O Departamento de Saúde e Serviços Humanos também está encarregado de desenvolver modelos de pesquisa para estabelecer padrões de tratamento para canabinóides derivados do cânhamo, marcando uma mudança em direção à legitimidade médica regulamentada em vez de proibição por padrão.
Programa piloto do Medicare para acesso ao CBD
Embora a ordem executiva em si não vá tão longe a ponto de exigir cobertura de seguro, Mehmet Oz, administrador do Centers for Medicare & Medicaid Services (CMS), anunciou uma iniciativa paralela com implicações imediatas.
O CMS vai lançar um programa-piloto que permitirá aos beneficiários do Medicare receber gratuitamente produtos de CBD derivados do cânhamo por recomendação de um médico.

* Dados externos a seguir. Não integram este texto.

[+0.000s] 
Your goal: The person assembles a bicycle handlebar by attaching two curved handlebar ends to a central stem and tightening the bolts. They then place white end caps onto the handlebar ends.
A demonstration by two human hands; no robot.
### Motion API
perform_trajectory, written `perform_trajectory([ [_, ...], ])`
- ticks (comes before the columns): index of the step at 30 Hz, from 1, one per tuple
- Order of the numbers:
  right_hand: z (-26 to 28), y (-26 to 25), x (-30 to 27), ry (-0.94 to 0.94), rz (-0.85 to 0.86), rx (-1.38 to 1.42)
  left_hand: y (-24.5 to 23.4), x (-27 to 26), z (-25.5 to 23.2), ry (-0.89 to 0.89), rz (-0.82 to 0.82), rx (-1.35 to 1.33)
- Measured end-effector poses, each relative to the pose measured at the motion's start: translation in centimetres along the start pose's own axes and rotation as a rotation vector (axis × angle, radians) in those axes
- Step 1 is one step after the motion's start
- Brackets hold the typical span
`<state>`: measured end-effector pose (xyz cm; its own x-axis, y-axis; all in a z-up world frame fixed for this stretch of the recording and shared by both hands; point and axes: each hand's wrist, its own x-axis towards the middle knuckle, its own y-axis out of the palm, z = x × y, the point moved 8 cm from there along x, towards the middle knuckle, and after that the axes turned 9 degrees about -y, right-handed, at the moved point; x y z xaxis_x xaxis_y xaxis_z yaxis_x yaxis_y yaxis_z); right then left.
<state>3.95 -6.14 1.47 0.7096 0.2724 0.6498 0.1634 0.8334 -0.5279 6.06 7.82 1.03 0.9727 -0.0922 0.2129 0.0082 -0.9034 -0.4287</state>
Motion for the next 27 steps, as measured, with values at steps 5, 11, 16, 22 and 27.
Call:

Os pacientes elegíveis poderiam receber até $500 por ano, desde que os produtos atendam a padrões rigorosos de segurança, qualidade e testes de terceiros, e cumpram as leis federais e estaduais. Prevê-se que o programa tenha início já em abril de 2026 e incluirá participantes inscritos em planos Medicare Advantage.
“Howard Kessler, Deus o abençoe por nos ter dificultado”, disse Oz na cerimónia, referindo-se ao defensor que colocou a questão na agenda da administração.

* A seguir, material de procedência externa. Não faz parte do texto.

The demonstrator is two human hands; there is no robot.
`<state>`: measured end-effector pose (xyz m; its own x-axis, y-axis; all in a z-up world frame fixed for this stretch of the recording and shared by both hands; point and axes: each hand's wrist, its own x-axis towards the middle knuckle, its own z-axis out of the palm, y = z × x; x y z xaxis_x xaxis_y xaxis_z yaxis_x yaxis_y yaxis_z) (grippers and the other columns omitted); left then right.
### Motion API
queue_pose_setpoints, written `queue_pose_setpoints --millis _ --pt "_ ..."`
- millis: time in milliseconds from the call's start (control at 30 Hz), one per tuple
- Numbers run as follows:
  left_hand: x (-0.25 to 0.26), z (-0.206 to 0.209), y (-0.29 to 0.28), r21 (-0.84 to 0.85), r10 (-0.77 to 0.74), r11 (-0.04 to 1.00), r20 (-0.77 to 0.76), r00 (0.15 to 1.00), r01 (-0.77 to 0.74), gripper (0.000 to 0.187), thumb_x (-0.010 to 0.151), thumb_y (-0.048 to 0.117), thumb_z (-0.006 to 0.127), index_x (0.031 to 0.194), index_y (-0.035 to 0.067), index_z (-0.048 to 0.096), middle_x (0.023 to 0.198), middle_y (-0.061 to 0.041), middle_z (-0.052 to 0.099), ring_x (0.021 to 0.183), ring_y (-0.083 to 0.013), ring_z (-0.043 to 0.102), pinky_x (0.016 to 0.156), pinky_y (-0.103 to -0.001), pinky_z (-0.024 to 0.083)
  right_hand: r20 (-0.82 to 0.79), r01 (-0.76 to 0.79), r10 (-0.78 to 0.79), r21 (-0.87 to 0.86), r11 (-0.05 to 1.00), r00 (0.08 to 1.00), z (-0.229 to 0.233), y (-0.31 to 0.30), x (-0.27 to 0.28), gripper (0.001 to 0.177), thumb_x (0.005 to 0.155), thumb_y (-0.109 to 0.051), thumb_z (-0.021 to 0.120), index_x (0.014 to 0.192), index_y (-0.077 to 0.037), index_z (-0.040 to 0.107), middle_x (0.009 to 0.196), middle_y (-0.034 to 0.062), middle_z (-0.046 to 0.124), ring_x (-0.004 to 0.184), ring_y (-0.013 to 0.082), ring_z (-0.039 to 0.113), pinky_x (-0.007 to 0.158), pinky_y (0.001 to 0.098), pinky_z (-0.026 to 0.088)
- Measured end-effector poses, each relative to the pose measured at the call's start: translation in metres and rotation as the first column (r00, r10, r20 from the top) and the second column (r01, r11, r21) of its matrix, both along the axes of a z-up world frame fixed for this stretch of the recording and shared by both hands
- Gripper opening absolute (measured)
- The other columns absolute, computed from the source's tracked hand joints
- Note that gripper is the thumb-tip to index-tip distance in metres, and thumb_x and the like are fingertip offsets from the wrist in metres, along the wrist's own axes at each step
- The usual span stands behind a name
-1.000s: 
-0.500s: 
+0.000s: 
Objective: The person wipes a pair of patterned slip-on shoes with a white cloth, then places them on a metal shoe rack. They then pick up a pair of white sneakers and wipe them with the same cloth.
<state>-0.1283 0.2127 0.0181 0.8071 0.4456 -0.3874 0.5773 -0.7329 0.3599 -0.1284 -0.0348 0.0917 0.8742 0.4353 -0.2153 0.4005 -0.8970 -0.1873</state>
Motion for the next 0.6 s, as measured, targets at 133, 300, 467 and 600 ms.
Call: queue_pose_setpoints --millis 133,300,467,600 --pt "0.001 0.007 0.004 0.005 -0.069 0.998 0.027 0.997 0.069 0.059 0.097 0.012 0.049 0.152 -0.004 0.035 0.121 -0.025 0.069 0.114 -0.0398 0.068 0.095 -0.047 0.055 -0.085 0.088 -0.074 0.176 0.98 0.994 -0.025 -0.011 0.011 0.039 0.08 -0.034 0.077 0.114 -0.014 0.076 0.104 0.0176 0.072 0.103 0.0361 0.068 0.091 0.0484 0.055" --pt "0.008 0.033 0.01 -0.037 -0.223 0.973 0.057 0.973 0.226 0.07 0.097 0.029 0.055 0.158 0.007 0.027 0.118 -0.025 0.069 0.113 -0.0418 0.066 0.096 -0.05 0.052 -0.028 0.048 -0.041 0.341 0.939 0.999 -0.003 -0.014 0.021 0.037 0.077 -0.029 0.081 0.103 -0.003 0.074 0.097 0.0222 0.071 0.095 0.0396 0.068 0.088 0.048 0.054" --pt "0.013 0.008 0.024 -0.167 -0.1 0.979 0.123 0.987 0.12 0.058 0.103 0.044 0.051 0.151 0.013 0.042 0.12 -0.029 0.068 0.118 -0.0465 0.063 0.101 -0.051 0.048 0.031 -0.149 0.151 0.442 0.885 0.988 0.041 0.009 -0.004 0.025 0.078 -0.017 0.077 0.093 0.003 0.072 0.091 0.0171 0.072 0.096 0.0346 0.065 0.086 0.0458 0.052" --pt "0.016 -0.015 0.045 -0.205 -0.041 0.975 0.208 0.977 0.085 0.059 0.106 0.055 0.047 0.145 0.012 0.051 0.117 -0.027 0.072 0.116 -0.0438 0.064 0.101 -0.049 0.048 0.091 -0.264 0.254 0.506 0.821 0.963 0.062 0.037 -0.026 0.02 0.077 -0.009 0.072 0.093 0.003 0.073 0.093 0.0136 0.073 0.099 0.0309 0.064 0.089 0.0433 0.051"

Influência da indústria e tensões políticas
O anúncio segue meses de lobby nos bastidores por líderes da indústria e grupos de defesa. Trump teria se encontrado com líderes da indústria de cannabis em Mar-a-Lago, incluindo Kim Rivers, CEO da Trulieve, e Howard Kessler, fundador do The Commonwealth Project.
“A ordem executiva do presidente Trump desencadeou uma reviravolta radical na saúde”, disse Kessler. “Embora a reclassificação da cannabis chegue às manchetes, é seu revolucionário programa piloto do Medicare que fornece alívio imediato e que muda vidas.”
No entanto, a reação está longe de ser unânime. Os preços das acções dos principais operadores caíram acentuadamente após o anúncio, reflectindo a incerteza dos investidores quanto aos riscos legais e à ambiguidade regulamentar.
No plano político, o decreto foi alvo de críticas de ambos os lados. Dezenas de legisladores republicanos alertaram para o facto de a reclassificação poder prejudicar a saúde pública, enquanto vários democratas consideraram que não foi suficientemente longe e acusaram Trump de fazer política simbólica.
Um ponto de viragem federal, não um capítulo final
Uma ficha informativa da Casa Branca descreveu a ordem executiva como a correção do “longo atraso do governo federal no reconhecimento do uso medicinal da marijuana”, reconhecendo ao mesmo tempo os riscos associados à dependência e à exposição dos jovens.
O processo de reclassificação poderá levar meses, ou mesmo mais tempo, se os tribunais intervierem. A reforma bancária, o comércio interestatal e a regulamentação geral permanecem inalterados. Mas, pela primeira vez em mais de cinco décadas, o governo federal está oficialmente a alinhar a política relativa à canábis com a realidade médica e não com a inércia ideológica.
“Isso dividiu nosso país por muitos anos”, disse Robert F. Kennedy Jr., secretário do HHS. “Ambos os lados têm argumentos válidos”
O que emerge da ordem executiva de Trump não é nem legalização nem proibição, mas um reequilíbrio que coloca a pesquisa médica, o acesso do paciente e o pragmatismo regulatório no centro da política federal de cannabis pela primeira vez.
A sustentabilidade deste reequilíbrio dependerá agora menos da autoridade presidencial do que dos tribunais, do Congresso e das provas geradas pela investigação que o decreto pretende desencadear.